• _Instructions for the task_
Retype the whole listing below exactly, keeping every picture out of it.

• _Stored data_
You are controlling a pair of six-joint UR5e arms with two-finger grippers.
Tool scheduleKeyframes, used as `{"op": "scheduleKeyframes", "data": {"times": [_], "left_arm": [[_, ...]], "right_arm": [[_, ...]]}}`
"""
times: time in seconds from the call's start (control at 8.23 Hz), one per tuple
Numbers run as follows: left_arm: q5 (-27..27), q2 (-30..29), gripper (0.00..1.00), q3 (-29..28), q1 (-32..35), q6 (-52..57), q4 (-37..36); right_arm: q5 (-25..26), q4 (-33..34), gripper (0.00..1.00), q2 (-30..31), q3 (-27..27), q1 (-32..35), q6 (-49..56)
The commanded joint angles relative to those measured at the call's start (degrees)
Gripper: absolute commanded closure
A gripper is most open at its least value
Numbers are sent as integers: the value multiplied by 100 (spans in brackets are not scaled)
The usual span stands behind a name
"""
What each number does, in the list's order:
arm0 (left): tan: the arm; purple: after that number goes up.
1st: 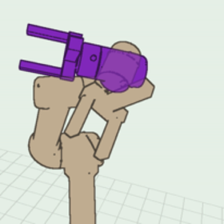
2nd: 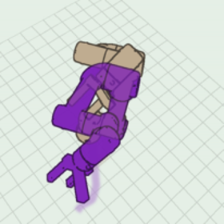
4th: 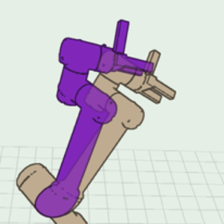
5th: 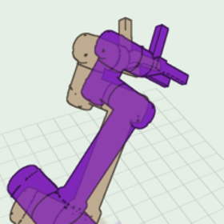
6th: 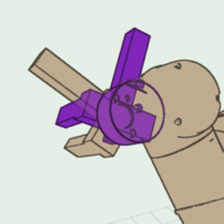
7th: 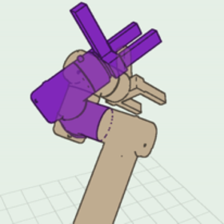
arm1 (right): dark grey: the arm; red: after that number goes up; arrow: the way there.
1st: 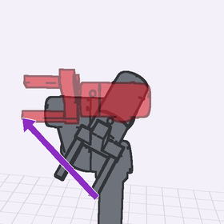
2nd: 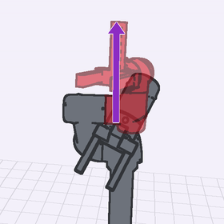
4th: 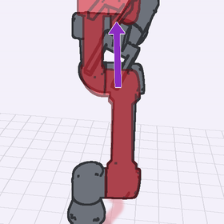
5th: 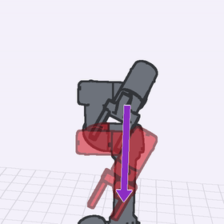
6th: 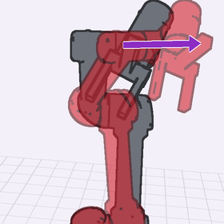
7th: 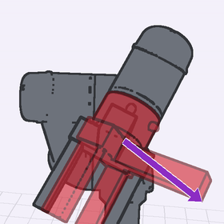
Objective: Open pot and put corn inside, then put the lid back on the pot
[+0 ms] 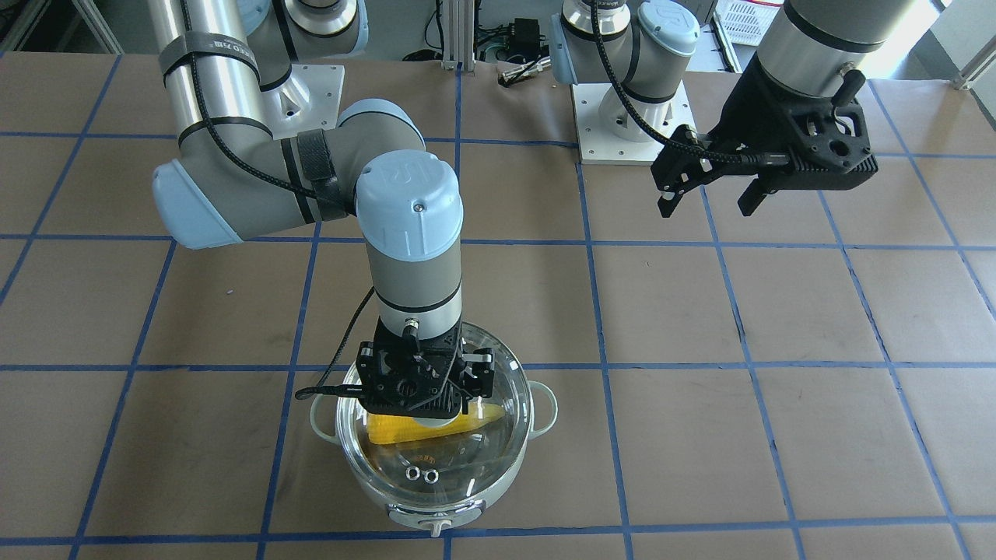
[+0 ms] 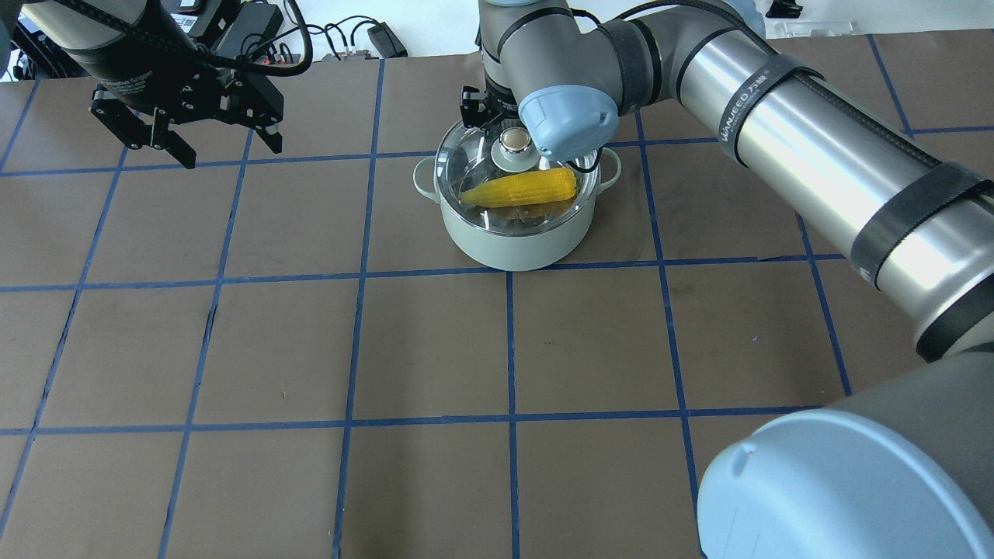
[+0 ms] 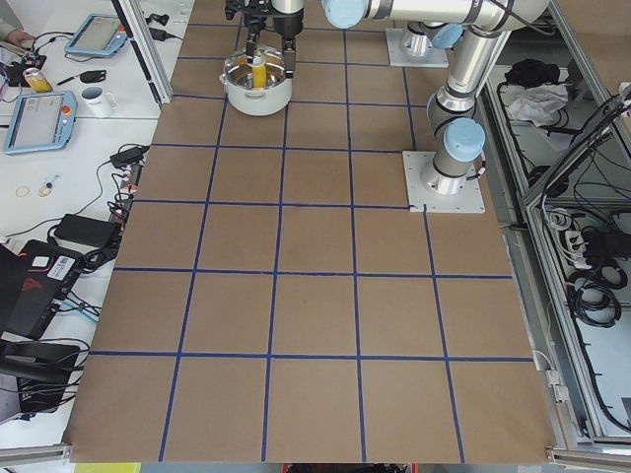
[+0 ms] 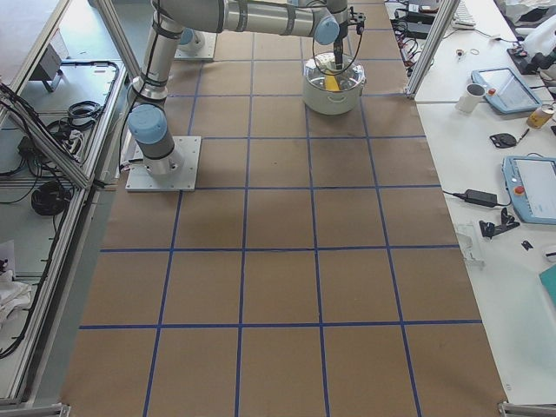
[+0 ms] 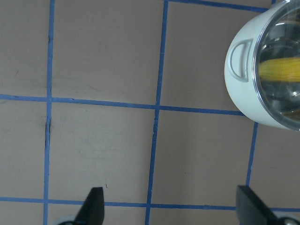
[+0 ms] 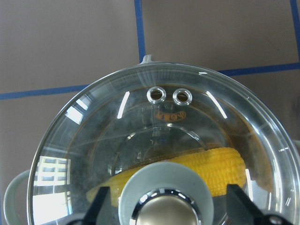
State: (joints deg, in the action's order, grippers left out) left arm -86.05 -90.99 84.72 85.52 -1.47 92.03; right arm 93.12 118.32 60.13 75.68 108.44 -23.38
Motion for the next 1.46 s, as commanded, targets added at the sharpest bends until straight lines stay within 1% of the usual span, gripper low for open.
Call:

• _Solution to this task_
You are controlling a pair of six-joint UR5e arms with two-finger grippers.
Tool scheduleKeyframes, used as `{"op": "scheduleKeyframes", "data": {"times": [_], "left_arm": [[_, ...]], "right_arm": [[_, ...]]}}`
"""
times: time in seconds from the call's start (control at 8.23 Hz), one per tuple
Numbers run as follows: left_arm: q5 (-27..27), q2 (-30..29), gripper (0.00..1.00), q3 (-29..28), q1 (-32..35), q6 (-52..57), q4 (-37..36); right_arm: q5 (-25..26), q4 (-33..34), gripper (0.00..1.00), q2 (-30..31), q3 (-27..27), q1 (-32..35), q6 (-49..56)
The commanded joint angles relative to those measured at the call's start (degrees)
Gripper: absolute commanded closure
A gripper is most open at its least value
Numbers are sent as integers: the value multiplied by 100 (spans in brackets are not scaled)
The usual span stands behind a name
"""
What each number does, in the list's order:
arm0 (left): tan: the arm; purple: after that number goes up.
1st: 
2nd: 
4th: 
5th: 
6th: 
7th: 
arm1 (right): dark grey: the arm; red: after that number goes up; arrow: the way there.
1st: 
2nd: 
4th: 
5th: 
6th: 
7th: 
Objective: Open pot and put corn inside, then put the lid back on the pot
[+0 ms] 
[+0 ms] 
[+0 ms] 
[+0 ms] 
[+0 ms] 
[+0 ms] 
State: (joints deg, in the action's order, grippers left out) left arm -86.05 -90.99 84.72 85.52 -1.47 92.03; right arm 93.12 118.32 60.13 75.68 108.44 -23.38
Motion for the next 1.46 s, as commanded, targets added at the sharpest bends until straight lines stay within 1% of the usual span, gripper low for open.
Call:

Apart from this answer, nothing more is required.